TAGs: Eric Garcetti, Los Angeles, NFL, st louis rams

After 21 years of waiting for a National Football League (NFL) franchise, used-to-be St Louis Rams is returning home to Los Angeles.

The Rams are back in Los AngelesThere is no questioning that the National Football League is going to have a franchise based in L.A., as NFL is not the type of entity to let an opportunity to increase its profits and brand awareness slip on the edge. But the real question is, which NFL team ends the NFL’s 21-year absence from the second-largest media market in the US?

NFL owners voted 30-2 Tuesday night to allow the St. Louis Rams to move LA and build a stadium in Inglewood, California. The San Diego Chargers was given a one-year option to share the facility while the Oakland Raiders, who also wanted to move to the area, could move to LA if San Diego doesn’t.

“Relocation is a painful process. It’s painful for the fans, for the communities, for the league in general,” said NFL commissioner Roger Goodell. “In some ways a bittersweet moment, because we were unable to get the kind of facilities done we wanted in their markets.”

The Rams will play in the Los Angeles Coliseum temporarily while waiting for the new $1.8 billion stadium, which will be ready for the 2019 season.
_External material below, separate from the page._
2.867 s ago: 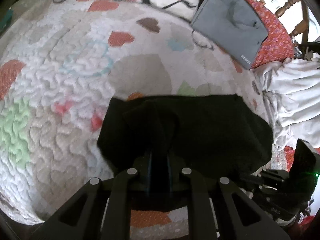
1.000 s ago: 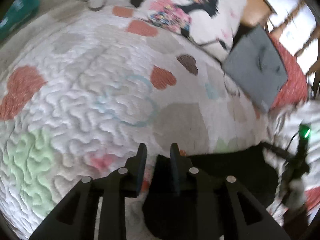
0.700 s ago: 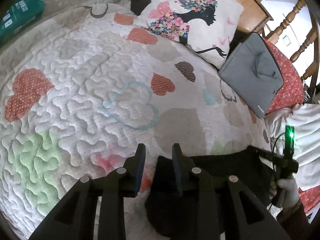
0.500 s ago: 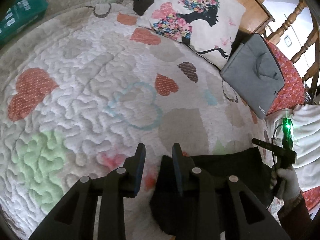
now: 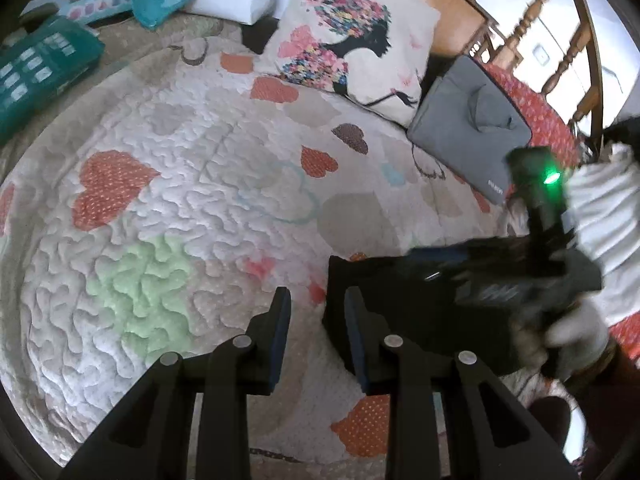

“Today, with the NFL returning home, Los Angeles cements itself as the epicenter of the sports world,” LA Mayor Eric Garcetti said in a statement. “We cannot wait to welcome the Rams, and perhaps others soon, as they join a storied lineup of professional franchises, collegiate powerhouses, and sports media companies.”

Goodell also announced that the league will give $100 million to the Chargers and the Raiders if either team builds a new stadium in their current markets.

“I will be working over the next several weeks to explore the options that we have now created for ourselves to determine the best path forward for the Chargers,” said Chargers chairman and owner Dean Spanos. The Chargers play 120 miles south of Inglewood in Qualcomm Stadium.

The Rams was based in LA from 1946 to 1994 while the Raiders played in L.A. from 1982-94. Both left Los Angeles after the 1994 season.